Ultimately, The Tribes is a tribal history, with Jones delineating the various factions competing—consciously and unconsciously—over (re)defining what Burning Man means and how to balance the event's ever-growing appeal with its more-or-less overt mission to become a New City on the Playa. The tensions between Burning Man founders Larry Harvey—who runs Black Rock City LLC, affectionately known as The Borg—and John Law, as well as the failed uprising led by Borg2 and artist/bar owner Chicken John, are clearly, if not dramatically, elucidated.

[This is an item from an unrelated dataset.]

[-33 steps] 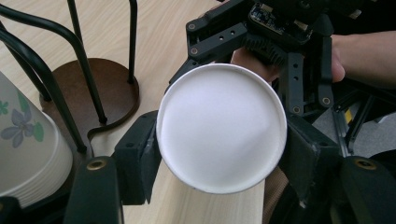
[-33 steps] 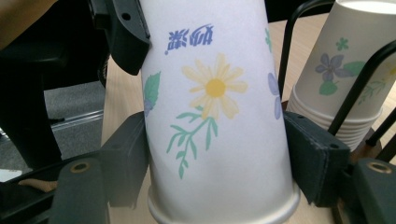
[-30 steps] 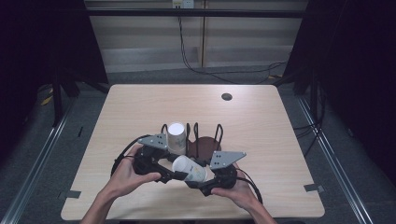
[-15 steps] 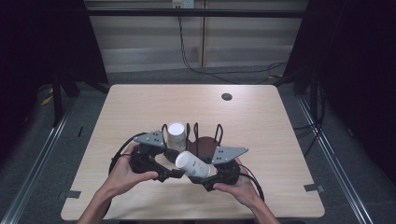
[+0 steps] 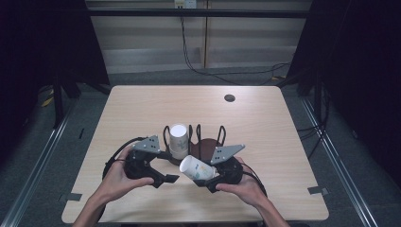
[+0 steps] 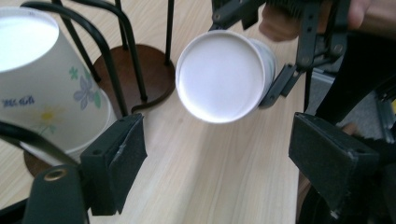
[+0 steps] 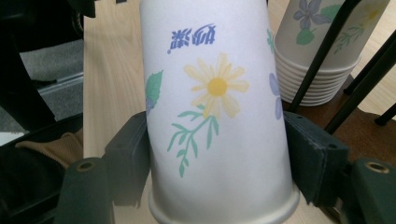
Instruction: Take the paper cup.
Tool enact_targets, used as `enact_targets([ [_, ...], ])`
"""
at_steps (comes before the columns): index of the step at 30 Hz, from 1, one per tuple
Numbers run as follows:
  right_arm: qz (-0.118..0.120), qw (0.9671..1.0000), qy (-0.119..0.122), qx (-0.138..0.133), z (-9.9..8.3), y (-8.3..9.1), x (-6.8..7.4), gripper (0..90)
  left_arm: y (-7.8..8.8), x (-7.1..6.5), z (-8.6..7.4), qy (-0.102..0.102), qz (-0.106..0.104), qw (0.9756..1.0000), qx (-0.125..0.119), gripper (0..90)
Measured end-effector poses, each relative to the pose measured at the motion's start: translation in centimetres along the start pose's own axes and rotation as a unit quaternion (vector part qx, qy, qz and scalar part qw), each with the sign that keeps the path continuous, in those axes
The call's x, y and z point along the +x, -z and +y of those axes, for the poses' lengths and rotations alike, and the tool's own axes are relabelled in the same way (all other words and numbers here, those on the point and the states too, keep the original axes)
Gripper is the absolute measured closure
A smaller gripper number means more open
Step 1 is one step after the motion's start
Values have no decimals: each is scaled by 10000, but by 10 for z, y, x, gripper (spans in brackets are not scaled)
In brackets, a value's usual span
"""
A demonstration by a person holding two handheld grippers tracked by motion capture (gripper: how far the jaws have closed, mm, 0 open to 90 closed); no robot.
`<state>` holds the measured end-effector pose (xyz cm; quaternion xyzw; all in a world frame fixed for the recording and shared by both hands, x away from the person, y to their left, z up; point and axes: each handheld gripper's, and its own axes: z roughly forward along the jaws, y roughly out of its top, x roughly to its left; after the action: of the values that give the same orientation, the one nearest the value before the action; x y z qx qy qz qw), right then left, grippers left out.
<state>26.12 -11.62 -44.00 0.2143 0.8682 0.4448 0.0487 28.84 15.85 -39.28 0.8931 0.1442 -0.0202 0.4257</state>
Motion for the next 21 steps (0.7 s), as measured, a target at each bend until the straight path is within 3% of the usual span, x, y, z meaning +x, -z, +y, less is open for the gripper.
enact_targets([
  [3, 15, 9999, -77, 96, 1, -2, -1, 301, 1, 1, -3, -26, 124, 9999, 23, 192],
  [10, 64, 9994, -78, 337, 2, -2, 4, 303, -1, 0, -6, -100, 188, 9998, 62, 193],
  [21, 69, 9975, 85, 696, 8, 2, -1, 304, -7, -1, -10, -203, 305, 9991, 203, 193],
])
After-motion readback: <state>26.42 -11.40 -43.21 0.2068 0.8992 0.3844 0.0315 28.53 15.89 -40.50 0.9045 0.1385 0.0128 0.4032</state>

The punks versus the hippies, the metalheads against the ravers, the pure artists opposed to the social engineers, the cops and authorities who now hang out—it all makes for a fascinating tug-of-war.

The fact that this all plays out against the horror of Dubya's second term is something Jones keeps returning to, with worthwhile results. The government's failure to respond to Hurricane Katrina inspires Tom Price to create Burners Without Borders, a charity response which did millions of dollars of debris removal for Mississippi residents. There are other unique stories roiling across the aughts, including the odd saga of Paul Addis, a Hunter S. Thompson impersonator who ignites The Man early in 2007 to protest the event's mainstreaming; the act earns him a two-year prison sentence. Then there's an appearance or two by Reverend Billy, a New York-based anti-consumerist performance artist, as well as interviews with several electronic-music artists.

Jones doesn't completely make the case that Burning Man is shaping or has shaped the counterculture—whatever the term means. But there's truth in what he says about the event "shaping tens of thousands" every year. If enough of these people can, at some point, change the uncreative, destructive course this country is currently on, more power—more fire—to them and to Jones.